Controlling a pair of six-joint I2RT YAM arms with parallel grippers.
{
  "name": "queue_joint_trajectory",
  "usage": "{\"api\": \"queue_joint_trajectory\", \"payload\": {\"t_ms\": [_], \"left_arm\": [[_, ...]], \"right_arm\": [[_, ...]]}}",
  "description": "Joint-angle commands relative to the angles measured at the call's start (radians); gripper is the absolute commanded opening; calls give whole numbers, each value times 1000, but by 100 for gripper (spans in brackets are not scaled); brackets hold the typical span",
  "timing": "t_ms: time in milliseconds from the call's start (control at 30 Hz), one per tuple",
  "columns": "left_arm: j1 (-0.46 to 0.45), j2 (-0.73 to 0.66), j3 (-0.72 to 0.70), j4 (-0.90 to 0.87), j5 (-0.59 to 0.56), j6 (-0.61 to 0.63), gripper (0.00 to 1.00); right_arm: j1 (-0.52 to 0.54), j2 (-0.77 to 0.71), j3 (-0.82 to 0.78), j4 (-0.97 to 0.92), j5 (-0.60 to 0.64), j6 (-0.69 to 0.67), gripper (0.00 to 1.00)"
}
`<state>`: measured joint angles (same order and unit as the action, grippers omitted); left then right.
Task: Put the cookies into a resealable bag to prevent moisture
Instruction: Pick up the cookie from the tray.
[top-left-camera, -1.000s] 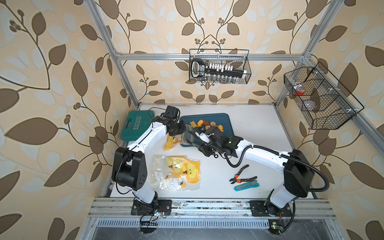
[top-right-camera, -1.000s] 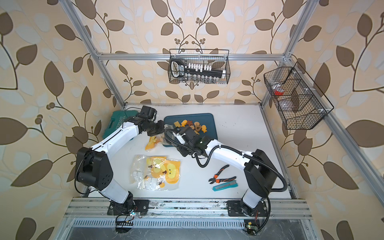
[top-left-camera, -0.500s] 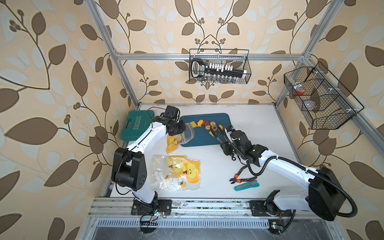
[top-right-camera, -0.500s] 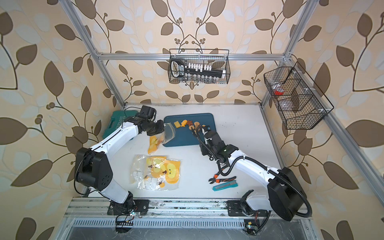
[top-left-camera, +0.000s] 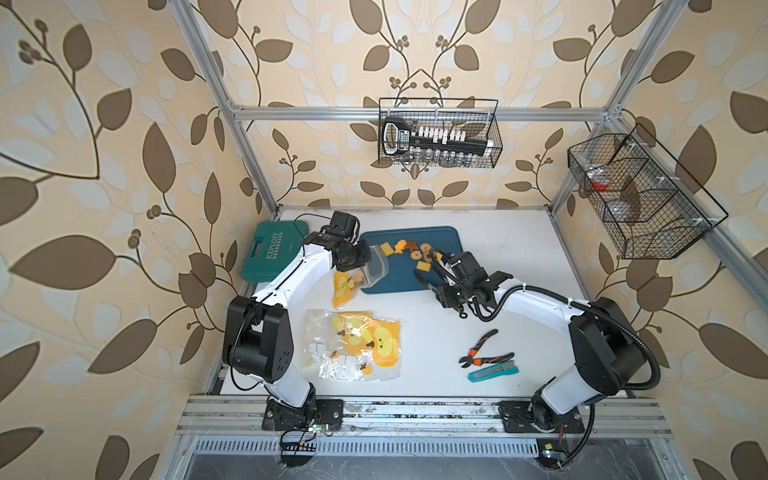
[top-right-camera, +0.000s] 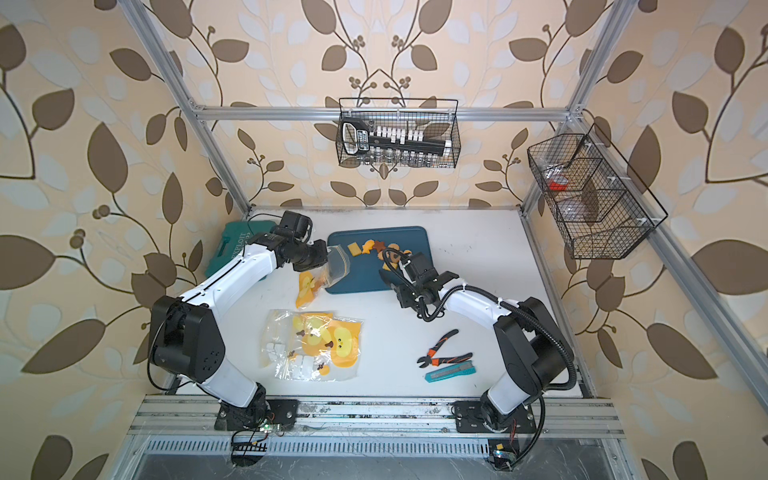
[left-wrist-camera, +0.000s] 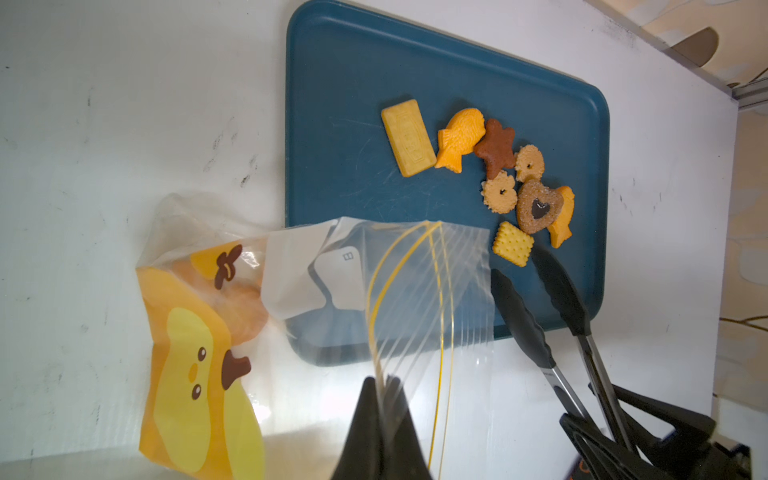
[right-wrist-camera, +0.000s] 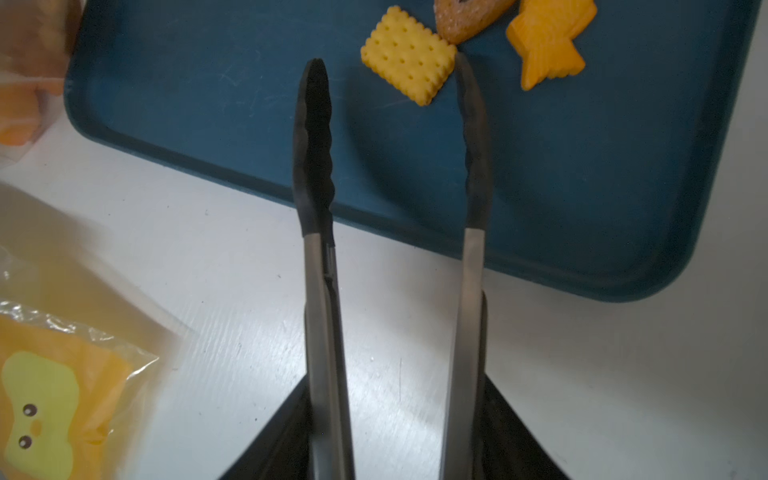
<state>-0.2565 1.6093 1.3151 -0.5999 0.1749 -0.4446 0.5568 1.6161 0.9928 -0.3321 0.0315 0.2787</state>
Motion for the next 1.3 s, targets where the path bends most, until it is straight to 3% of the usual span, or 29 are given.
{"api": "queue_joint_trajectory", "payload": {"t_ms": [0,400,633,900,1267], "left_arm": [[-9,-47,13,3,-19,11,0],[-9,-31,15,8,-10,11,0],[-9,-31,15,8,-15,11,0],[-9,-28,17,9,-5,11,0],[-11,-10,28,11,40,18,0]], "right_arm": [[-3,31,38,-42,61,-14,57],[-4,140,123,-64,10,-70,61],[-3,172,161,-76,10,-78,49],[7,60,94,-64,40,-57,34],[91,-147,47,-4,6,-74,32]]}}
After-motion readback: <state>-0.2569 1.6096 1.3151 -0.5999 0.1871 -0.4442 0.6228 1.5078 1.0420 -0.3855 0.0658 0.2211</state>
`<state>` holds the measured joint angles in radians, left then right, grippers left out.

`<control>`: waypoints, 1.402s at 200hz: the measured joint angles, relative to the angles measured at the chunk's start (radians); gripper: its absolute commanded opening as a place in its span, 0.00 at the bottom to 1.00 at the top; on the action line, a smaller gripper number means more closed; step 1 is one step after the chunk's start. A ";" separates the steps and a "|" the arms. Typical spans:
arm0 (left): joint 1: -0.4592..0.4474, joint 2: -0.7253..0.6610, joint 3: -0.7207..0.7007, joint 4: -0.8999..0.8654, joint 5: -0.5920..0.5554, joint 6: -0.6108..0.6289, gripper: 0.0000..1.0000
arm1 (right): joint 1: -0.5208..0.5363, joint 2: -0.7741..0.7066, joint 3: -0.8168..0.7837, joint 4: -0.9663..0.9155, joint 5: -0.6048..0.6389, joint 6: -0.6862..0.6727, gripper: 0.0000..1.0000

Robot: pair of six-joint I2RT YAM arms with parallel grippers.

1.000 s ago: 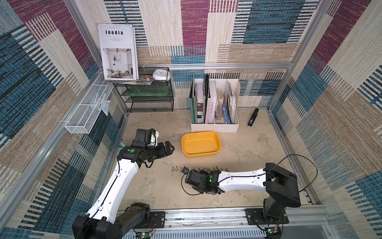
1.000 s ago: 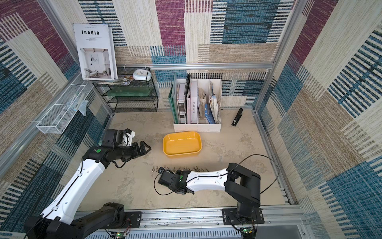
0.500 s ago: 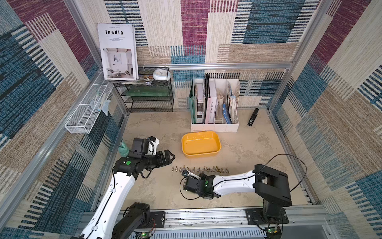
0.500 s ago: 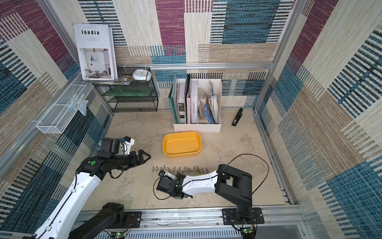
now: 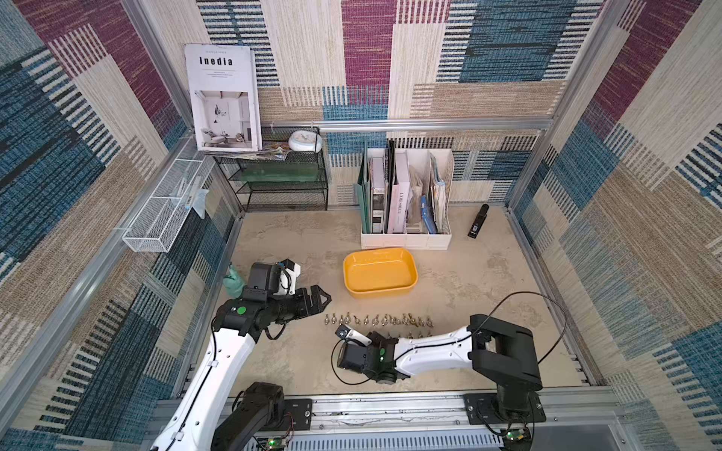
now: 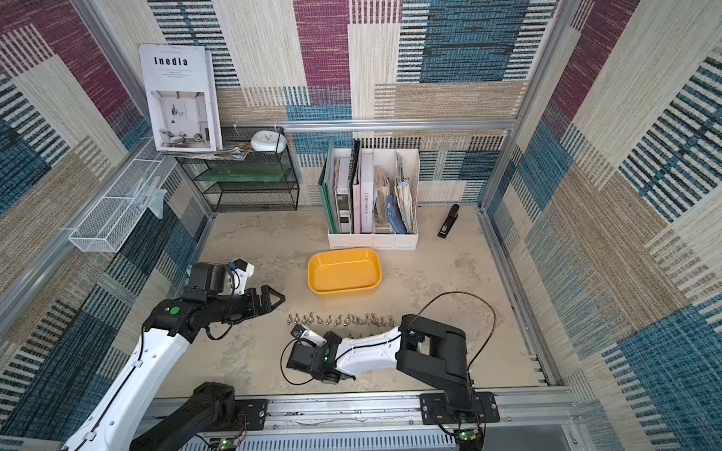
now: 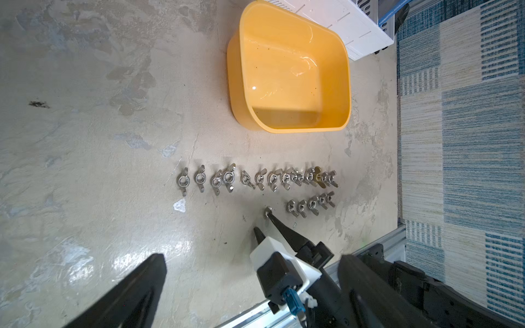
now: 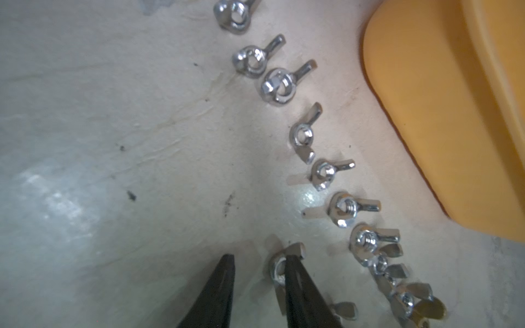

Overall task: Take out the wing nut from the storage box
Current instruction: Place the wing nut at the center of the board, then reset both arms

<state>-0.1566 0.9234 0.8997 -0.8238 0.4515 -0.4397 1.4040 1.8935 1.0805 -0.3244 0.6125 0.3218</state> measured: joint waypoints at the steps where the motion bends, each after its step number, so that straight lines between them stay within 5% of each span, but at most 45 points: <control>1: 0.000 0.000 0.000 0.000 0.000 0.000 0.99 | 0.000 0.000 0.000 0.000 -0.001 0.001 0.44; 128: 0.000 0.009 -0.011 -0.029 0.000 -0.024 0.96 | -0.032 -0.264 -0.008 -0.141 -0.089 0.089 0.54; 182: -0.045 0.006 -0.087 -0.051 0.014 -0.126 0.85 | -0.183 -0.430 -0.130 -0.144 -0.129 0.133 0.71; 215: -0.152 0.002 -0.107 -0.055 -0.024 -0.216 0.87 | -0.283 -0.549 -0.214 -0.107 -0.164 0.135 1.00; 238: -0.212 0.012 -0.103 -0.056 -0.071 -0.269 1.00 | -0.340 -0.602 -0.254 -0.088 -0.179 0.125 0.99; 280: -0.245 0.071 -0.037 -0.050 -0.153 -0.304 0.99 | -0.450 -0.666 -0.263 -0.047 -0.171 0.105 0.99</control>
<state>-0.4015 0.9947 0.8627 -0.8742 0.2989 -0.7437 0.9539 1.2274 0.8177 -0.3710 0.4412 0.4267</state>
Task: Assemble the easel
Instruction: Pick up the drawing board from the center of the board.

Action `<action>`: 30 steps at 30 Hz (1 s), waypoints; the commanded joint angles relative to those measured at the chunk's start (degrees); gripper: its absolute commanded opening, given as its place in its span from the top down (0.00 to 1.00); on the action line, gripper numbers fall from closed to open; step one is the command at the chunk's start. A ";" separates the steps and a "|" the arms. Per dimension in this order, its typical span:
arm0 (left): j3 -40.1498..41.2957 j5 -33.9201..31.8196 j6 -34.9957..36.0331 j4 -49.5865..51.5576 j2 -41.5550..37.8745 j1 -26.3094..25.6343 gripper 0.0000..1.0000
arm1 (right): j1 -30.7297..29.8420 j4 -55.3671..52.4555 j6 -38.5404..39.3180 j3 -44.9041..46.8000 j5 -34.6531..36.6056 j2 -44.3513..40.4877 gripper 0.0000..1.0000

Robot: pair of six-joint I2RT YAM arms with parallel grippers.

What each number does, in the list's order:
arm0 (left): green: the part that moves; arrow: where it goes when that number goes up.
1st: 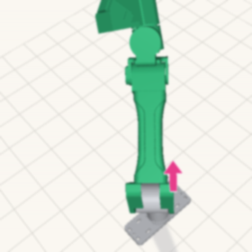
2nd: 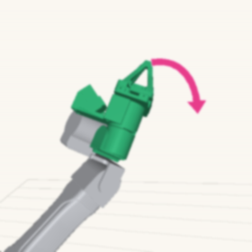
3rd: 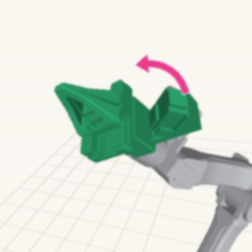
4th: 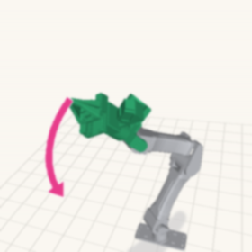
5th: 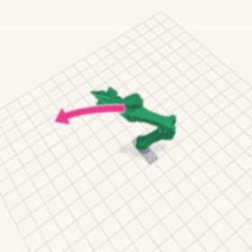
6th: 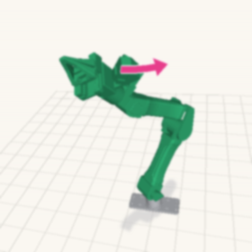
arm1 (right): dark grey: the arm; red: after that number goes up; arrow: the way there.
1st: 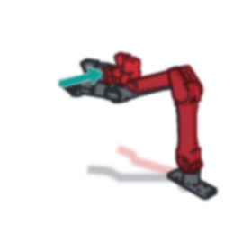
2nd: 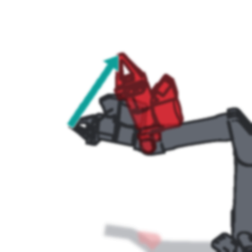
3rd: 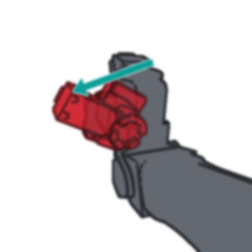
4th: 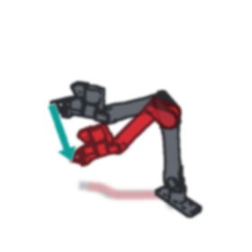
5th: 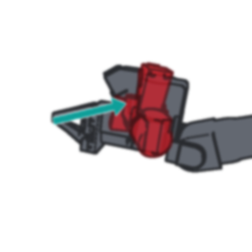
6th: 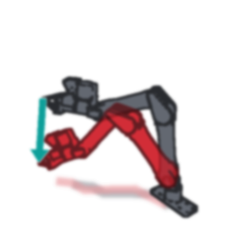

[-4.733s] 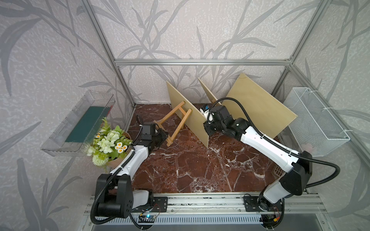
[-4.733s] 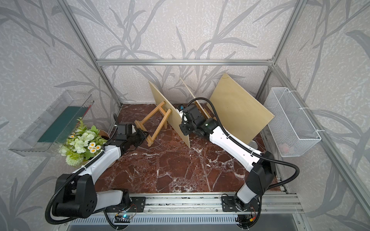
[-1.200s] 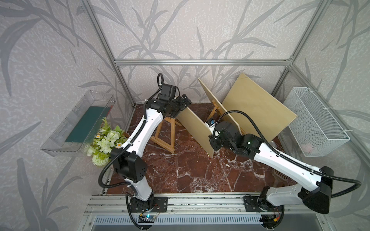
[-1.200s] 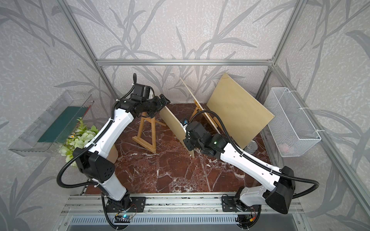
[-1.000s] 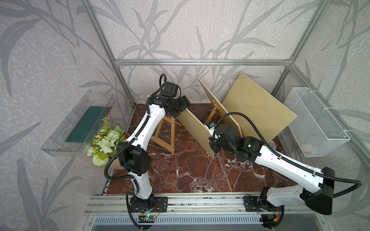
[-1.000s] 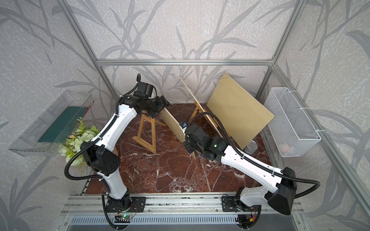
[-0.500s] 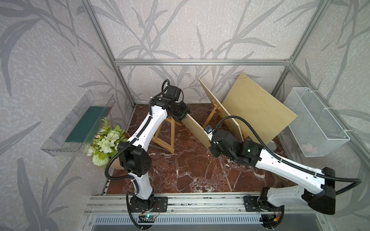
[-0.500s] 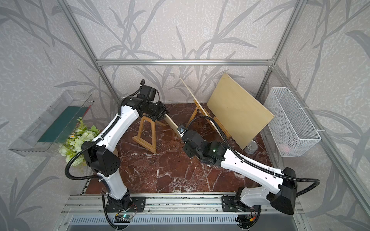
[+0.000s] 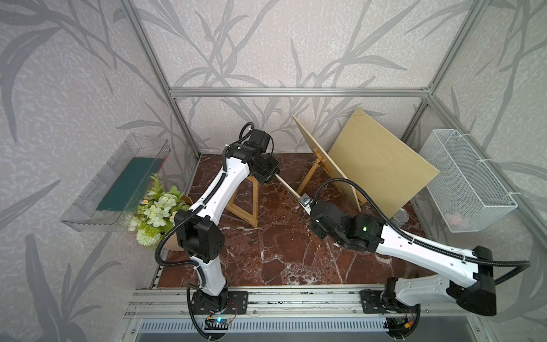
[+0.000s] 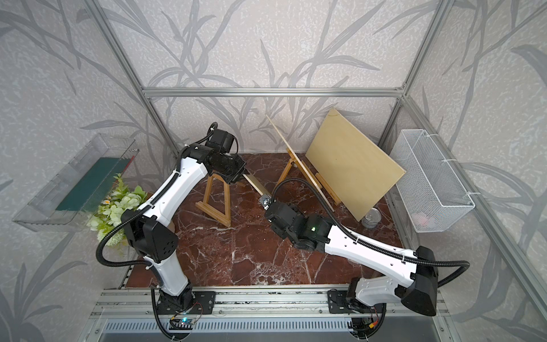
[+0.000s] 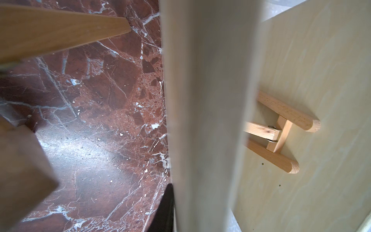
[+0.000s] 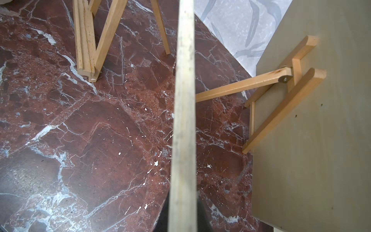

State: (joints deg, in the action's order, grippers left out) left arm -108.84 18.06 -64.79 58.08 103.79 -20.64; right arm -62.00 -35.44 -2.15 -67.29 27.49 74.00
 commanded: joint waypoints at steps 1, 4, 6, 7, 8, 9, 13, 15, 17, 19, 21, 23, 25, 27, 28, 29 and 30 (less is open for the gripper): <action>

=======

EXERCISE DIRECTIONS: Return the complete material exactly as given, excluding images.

RESULT FOR THIS EXERCISE:
Controlling a pair of six-joint I2RT YAM arms with parallel grippers.
{
  "name": "queue_joint_trajectory",
  "usage": "{\"api\": \"queue_joint_trajectory\", \"payload\": {\"t_ms\": [_], \"left_arm\": [[_, ...]], \"right_arm\": [[_, ...]]}}",
  "description": "Joint-angle commands relative to the angles measured at the call's start (radians); gripper is the absolute commanded opening; calls give whole numbers, each value times 1000, but by 100 for gripper (spans in brackets are not scaled); brackets hold the typical span",
  "timing": "t_ms: time in milliseconds from the call's start (control at 30 Hz), one per tuple",
  "columns": "left_arm: j1 (-0.46 to 0.45), j2 (-0.73 to 0.66), j3 (-0.72 to 0.70), j4 (-0.90 to 0.87), j5 (-0.59 to 0.56), j6 (-0.61 to 0.63), gripper (0.00 to 1.00); right_arm: j1 (-0.52 to 0.54), j2 (-0.77 to 0.71), j3 (-0.82 to 0.78), j4 (-0.97 to 0.92), j5 (-0.60 to 0.64), j6 (-0.69 to 0.67), gripper (0.00 to 1.00)"
}
`<state>`: measured joint angles (same order and unit as the action, grippers omitted); left then right.
Task: Put the cookies into a resealable bag to prevent moisture
Instruction: Pick up the cookie from the tray.
[top-left-camera, -1.000s] 
[top-right-camera, -1.000s] 
[top-left-camera, -0.500s] 
[top-right-camera, -0.500s] 
[top-left-camera, +0.000s] 
[top-right-camera, +0.000s] 
[left-wrist-camera, +0.000s] 
[right-wrist-camera, +0.000s] 
<state>-0.2565 1.6093 1.3151 -0.5999 0.1749 -0.4446 0.5568 1.6161 0.9928 -0.3321 0.0315 0.2787</state>
Motion for the next 1.3 s, targets where the path bends most, until it is straight to 3% of the usual span, or 29 are given.
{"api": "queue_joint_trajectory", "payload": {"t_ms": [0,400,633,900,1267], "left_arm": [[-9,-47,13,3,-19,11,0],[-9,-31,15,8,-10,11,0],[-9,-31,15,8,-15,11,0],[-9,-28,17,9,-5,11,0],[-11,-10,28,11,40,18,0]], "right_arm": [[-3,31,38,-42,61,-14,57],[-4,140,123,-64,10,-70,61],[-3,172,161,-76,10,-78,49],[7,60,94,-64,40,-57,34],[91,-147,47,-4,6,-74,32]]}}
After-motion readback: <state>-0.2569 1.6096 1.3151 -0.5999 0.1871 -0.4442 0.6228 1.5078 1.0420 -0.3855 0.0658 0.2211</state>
`<state>` holds the measured joint angles in radians, left then right, grippers left out.

`<control>`: waypoints, 1.402s at 200hz: the measured joint angles, relative to the angles measured at the chunk's start (radians); gripper: its absolute commanded opening as a place in its span, 0.00 at the bottom to 1.00 at the top; on the action line, a smaller gripper number means more closed; step 1 is one step after the chunk's start. A ";" separates the steps and a "|" the arms. Typical spans:
arm0 (left): joint 1: -0.4592..0.4474, joint 2: -0.7253..0.6610, joint 3: -0.7207..0.7007, joint 4: -0.8999..0.8654, joint 5: -0.5920..0.5554, joint 6: -0.6108..0.6289, gripper: 0.0000..1.0000
arm1 (right): joint 1: -0.5208..0.5363, joint 2: -0.7741..0.7066, joint 3: -0.8168..0.7837, joint 4: -0.9663..0.9155, joint 5: -0.6048..0.6389, joint 6: -0.6862..0.6727, gripper: 0.0000..1.0000

Robot: pair of six-joint I2RT YAM arms with parallel grippers.

1.000 s ago: 
1.000 s ago: 
0.500 s ago: 
0.500 s ago: 
now: 
now: 
now: 
now: 

Overall task: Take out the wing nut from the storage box
Current instruction: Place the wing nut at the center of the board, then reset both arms

<state>-0.1566 0.9234 0.8997 -0.8238 0.4515 -0.4397 1.4040 1.8935 1.0805 -0.3244 0.6125 0.3218</state> measured: joint waypoints at the steps where the motion bends, each after its step number, so that straight lines between them stay within 5% of each span, but at most 45 points: <control>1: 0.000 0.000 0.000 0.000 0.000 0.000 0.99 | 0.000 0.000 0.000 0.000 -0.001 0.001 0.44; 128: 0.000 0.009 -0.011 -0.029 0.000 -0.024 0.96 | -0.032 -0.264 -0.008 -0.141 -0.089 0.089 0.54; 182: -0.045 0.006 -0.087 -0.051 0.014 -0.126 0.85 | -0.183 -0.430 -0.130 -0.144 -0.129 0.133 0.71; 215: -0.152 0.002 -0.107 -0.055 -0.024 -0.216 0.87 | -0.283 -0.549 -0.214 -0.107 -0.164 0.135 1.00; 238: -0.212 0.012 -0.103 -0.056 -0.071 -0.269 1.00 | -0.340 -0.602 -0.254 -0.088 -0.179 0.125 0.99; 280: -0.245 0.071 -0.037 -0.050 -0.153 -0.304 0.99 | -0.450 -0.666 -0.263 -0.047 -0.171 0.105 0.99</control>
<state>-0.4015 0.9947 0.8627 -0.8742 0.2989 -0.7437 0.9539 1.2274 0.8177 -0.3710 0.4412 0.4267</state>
Task: Assemble the easel
Instruction: Pick up the drawing board from the center of the board.

Action `<action>`: 30 steps at 30 Hz (1 s), waypoints; the commanded joint angles relative to those measured at the chunk's start (degrees); gripper: its absolute commanded opening, given as its place in its span from the top down (0.00 to 1.00); on the action line, gripper numbers fall from closed to open; step one is the command at the chunk's start. A ";" separates the steps and a "|" the arms. Per dimension in this order, its typical span:
arm0 (left): j3 -40.1498..41.2957 j5 -33.9201..31.8196 j6 -34.9957..36.0331 j4 -49.5865..51.5576 j2 -41.5550..37.8745 j1 -26.3094..25.6343 gripper 0.0000..1.0000
arm1 (right): j1 -30.7297..29.8420 j4 -55.3671..52.4555 j6 -38.5404..39.3180 j3 -44.9041..46.8000 j5 -34.6531..36.6056 j2 -44.3513..40.4877 gripper 0.0000..1.0000

Robot: pair of six-joint I2RT YAM arms with parallel grippers.

What each number does, in the list's order:
arm0 (left): green: the part that moves; arrow: where it goes when that number goes up.
1st: 
2nd: 
3rd: 
4th: 
5th: 
6th: 
arm1 (right): dark grey: the arm; red: after that number goes up; arrow: the way there.
1st: 
2nd: 
3rd: 
4th: 
5th: 
6th: 

[-4.733s] 
[-4.733s] 
[-1.200s] 
[-1.200s] 
[-1.000s] 
[-1.000s] 
[-0.500s] 
[-0.500s] 
[+0.000s] 
[+0.000s] 
[+0.000s] 
[+0.000s] 

State: (joints deg, in the action's order, grippers left out) left arm -108.84 18.06 -64.79 58.08 103.79 -20.64; right arm -62.00 -35.44 -2.15 -67.29 27.49 74.00
 commanded: joint waypoints at steps 1, 4, 6, 7, 8, 9, 13, 15, 17, 19, 21, 23, 25, 27, 28, 29 and 30 (less is open for the gripper): <action>

The exercise has been carried out in full.